Azul también sonrió con dulzura ante aquello, pero Ka pudo ver por su expresión que esta vez usaba toda su fuerza de voluntad para conseguirlo. Y Azul vio que Ka se daba cuenta. Eso condujo a los dos hombres a un lugar en el que nunca hubieran querido estar de testigos juntos, al umbral de la intimidad entre Azul y Kadife. Ka sintió que mientras Kadife se ponía gallita con una voz medio colérica y exponía abiertamente su intimidad con Azul para así herirle en lo más sensible, al mismo tiempo sumía a Ka en un sentimiento de culpabilidad por ser testigo de aquello. ¿Por qué se le vino ahora a la cabeza la carta de amor que Necip le había escrito a Kadife y que llevaba en el bolsillo desde la noche anterior?

—En los periódicos nunca salen los nombres de las mujeres maltratadas o expulsadas de la escuela por culpa del velo —dijo Kadife con el mismo tono de estar cegada por la ira—. En los periódicos, en lugar de las mujeres a las que el velo ha arruinado la vida, siempre sacan fotografías de islamistas provincianos, recelosos y estúpidos que hablan por ellas. Y la mujer musulmana sólo sale en los periódicos si su marido es alcalde o algo parecido y porque está a su lado en ceremonias y fiestas. Por eso es por lo que lamentaría más aparecer en esos periódicos que no hacerlo. En realidad me dan pena estos pobres hombres que tanto se afanan por destacar mientras nosotras sufrimos lo indecible para proteger nuestra intimidad. Por eso creo que es necesario que se escriba un artículo sobre las muchachas que se han suicidado. Además, creo que también tengo derecho a entregarle a Hans Hansen un comunicado.

—Estaría muy bien —dijo Ka sin pensárselo—. Podría firmar como representante de las feministas musulmanas.

—No quiero representar a nadie —contestó Kadife—. Quiero plantarme ante los europeos sólo con mi historia, sola, con todos mis pecados y mis imperfecciones. A veces a una le gustaría contarle toda su historia a alguien que no conoce y a quien está segura de que no va a volver a ver, todo… Antes, cuando leía novelas europeas, me daba la impresión de que era así como los protagonistas le habían contado al autor sus historias. Me gustaría que tres o cuatro personas en Europa leyeran así mi historia.

Se oyó una explosión en algún lugar cercano, la casa entera se sacudió, los cristales temblaron. Un par de segundos después Azul y Ka se pusieron en pie asustados.

—Ya voy yo a mirar —dijo Kadife. De entre ellos era la única que parecía mantener la sangre fría.

Ka entreabrió ligeramente los visillos de la ventana.

—El carretero no está, se ha ido —dijo.

—Era peligroso que se quedara aquí —le explicó Azul—. Cuando salgas, hazlo por la puerta lateral del patio.

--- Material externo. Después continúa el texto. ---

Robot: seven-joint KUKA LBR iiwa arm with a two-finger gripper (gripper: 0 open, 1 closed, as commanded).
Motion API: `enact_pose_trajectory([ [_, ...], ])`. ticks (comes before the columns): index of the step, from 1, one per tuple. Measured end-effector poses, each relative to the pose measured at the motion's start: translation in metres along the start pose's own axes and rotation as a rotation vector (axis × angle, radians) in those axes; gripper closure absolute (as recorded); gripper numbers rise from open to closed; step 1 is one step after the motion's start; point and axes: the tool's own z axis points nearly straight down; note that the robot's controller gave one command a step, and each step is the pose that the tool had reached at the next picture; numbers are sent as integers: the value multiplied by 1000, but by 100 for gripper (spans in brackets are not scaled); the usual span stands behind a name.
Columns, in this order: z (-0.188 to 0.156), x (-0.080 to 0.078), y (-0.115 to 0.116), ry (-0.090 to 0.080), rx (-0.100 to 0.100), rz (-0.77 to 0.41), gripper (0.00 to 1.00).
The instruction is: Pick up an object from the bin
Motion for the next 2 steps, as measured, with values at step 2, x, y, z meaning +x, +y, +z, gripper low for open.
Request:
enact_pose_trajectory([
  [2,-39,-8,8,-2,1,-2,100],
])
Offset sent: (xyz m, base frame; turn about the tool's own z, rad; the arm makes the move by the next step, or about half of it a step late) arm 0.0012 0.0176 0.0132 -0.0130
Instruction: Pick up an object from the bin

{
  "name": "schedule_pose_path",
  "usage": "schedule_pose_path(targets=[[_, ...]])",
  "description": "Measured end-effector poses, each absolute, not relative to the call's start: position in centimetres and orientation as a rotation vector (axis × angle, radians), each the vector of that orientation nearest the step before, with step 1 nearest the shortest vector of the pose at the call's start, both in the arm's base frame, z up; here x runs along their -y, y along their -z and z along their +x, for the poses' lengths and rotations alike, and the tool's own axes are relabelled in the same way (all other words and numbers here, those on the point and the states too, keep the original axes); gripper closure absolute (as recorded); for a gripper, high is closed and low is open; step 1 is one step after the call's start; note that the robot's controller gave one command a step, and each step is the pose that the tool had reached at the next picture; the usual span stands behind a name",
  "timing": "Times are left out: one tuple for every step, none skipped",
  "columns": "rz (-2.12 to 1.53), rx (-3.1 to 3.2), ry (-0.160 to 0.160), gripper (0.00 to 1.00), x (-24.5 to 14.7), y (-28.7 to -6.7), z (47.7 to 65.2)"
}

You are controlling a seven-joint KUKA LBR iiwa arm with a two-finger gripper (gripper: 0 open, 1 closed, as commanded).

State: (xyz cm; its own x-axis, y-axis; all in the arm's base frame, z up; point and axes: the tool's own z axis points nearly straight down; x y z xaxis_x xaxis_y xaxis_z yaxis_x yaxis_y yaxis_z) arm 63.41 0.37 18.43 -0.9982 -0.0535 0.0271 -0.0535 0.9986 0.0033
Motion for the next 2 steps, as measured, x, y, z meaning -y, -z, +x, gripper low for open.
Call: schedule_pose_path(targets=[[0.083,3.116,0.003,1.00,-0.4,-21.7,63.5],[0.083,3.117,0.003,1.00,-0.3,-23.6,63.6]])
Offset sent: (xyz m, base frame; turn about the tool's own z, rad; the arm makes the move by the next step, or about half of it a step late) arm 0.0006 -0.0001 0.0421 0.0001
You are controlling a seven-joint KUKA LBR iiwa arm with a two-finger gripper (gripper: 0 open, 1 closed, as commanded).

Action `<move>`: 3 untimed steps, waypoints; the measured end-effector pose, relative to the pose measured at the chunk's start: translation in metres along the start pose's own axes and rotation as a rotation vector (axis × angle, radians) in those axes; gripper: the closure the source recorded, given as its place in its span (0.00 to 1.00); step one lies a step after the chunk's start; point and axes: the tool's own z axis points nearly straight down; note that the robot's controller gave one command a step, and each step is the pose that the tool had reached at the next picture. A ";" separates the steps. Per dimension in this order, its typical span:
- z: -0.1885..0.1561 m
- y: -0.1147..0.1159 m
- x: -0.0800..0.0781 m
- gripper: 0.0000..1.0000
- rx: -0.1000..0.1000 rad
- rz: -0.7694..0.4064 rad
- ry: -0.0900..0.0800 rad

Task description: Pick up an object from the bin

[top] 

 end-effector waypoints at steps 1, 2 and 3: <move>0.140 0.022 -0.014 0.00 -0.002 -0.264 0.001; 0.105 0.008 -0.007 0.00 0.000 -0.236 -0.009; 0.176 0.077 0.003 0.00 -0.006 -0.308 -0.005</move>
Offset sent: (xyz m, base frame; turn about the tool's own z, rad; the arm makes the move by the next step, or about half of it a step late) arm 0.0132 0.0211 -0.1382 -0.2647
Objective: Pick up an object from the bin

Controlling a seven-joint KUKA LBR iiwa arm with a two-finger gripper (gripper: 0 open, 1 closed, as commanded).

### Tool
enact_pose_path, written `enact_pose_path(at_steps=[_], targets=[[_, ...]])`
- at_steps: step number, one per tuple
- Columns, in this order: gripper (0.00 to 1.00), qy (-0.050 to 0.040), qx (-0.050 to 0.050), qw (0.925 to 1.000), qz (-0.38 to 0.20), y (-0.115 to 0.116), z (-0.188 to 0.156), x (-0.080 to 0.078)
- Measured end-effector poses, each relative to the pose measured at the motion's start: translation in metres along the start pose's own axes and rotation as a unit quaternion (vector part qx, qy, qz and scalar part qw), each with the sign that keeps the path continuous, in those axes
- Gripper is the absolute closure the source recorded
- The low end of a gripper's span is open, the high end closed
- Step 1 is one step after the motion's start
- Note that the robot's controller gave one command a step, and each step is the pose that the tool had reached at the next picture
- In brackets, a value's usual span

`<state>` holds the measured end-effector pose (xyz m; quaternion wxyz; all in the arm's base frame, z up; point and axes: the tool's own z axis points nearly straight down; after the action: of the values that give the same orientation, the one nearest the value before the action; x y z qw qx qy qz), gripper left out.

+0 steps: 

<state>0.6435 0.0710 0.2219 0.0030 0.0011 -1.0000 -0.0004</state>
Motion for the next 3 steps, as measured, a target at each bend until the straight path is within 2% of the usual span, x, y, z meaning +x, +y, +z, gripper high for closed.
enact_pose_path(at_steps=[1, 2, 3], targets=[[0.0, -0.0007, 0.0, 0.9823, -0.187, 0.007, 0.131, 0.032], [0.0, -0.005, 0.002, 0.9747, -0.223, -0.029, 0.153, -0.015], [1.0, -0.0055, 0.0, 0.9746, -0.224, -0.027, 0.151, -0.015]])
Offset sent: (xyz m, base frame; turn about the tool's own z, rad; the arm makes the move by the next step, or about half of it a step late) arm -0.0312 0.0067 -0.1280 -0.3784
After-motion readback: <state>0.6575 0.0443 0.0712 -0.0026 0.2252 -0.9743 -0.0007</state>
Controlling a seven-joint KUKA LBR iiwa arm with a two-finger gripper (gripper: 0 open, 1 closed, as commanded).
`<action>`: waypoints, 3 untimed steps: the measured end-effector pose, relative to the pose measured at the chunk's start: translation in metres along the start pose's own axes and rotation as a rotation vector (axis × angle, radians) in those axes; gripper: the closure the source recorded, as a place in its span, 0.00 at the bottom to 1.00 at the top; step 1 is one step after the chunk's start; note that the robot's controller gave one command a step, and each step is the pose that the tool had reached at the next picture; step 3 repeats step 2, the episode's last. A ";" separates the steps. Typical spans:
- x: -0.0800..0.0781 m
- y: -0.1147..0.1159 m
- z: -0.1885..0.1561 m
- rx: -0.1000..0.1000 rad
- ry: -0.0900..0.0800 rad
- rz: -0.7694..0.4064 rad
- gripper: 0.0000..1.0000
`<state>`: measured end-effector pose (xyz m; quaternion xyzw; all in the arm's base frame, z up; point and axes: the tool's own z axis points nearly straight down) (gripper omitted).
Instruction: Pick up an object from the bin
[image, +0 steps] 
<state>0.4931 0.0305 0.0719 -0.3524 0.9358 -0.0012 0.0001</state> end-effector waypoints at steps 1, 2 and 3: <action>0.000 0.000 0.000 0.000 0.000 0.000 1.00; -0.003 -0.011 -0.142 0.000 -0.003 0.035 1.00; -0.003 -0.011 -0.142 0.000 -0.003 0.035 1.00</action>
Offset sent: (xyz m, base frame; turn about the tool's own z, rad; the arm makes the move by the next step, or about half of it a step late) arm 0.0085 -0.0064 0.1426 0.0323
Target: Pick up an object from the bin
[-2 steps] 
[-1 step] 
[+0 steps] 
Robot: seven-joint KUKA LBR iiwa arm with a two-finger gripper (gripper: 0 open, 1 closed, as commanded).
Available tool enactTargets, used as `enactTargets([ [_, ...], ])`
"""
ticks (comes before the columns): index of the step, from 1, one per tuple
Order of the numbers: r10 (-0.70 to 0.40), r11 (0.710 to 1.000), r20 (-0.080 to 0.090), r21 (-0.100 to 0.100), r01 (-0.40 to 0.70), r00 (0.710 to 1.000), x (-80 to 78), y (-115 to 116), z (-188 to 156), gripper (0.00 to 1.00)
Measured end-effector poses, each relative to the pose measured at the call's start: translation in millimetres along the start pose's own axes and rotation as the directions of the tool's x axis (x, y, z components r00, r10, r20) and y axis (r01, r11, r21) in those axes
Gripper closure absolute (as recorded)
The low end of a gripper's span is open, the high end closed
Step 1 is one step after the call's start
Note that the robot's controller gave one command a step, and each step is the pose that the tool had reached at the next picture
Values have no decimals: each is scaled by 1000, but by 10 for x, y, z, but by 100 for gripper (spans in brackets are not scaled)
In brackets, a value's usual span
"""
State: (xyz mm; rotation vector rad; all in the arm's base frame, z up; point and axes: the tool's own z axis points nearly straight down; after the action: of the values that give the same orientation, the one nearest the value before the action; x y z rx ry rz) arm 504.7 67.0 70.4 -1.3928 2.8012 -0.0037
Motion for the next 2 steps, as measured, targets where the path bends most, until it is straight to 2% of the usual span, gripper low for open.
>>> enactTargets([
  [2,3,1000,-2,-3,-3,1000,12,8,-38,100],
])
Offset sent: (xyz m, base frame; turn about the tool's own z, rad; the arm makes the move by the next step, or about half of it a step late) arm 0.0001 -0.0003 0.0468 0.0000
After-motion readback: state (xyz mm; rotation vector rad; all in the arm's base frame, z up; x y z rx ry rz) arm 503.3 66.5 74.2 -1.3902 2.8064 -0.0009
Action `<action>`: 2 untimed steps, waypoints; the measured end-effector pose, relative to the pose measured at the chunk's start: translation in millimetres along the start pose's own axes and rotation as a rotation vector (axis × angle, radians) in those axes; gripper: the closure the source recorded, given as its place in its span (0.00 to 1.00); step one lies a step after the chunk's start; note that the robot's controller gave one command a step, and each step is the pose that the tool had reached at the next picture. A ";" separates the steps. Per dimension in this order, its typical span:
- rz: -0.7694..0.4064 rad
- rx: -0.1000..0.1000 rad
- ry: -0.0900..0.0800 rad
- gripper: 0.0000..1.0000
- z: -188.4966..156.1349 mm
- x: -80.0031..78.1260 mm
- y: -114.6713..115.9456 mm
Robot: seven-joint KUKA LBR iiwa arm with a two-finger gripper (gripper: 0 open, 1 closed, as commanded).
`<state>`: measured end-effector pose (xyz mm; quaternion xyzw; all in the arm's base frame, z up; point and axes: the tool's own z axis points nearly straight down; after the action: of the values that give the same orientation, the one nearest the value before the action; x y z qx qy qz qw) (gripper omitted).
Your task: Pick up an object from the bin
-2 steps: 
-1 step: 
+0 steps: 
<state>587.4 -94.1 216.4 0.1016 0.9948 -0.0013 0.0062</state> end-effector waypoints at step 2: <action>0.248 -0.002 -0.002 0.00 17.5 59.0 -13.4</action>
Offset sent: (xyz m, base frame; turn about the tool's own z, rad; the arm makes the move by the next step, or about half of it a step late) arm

Ka sintió que le decía aquello en el sentido de «vete ya», pero no se movió de su sitio esperando algo. Se miraron mutuamente con odio. Ka recordó el miedo que sentía en sus años de universidad cuando se encontraba en un pasillo desierto y oscuro con estudiantes ultranacionalistas armados, pero en aquellos tiempos no flotaba en el ambiente una tensión sexual.

—Puede que sea un poco paranoico —dijo Azul—, pero eso no significa que no seas un espía de Occidente. Tampoco cambia la situación el que no sepas que eres un agente y que no tengas la menor intención de serlo. Entre nosotros, tú eres el extraño. Y la prueba está en las dudas que has conseguido sembrar sin darte cuenta en la fe de esta muchachita y en su extraño comportamiento. Y quizá nos estés juzgando con esa mirada tuya de occidental pagado de sí mismo y te estés riendo de nosotros en secreto… A mí no me importa y a Kadife tampoco le habría importado, pero con toda tu inocencia has introducido entre nosotros esas promesas de felicidad y ese sueño de justicia de los europeos y has confundido nuestras mentes. No estoy enfadado contigo porque, como todas las buenas personas, lo haces sin darte cuenta de tu maldad. Pero, ahora que te lo he dicho, ya no podrás considerarte inocente nunca más.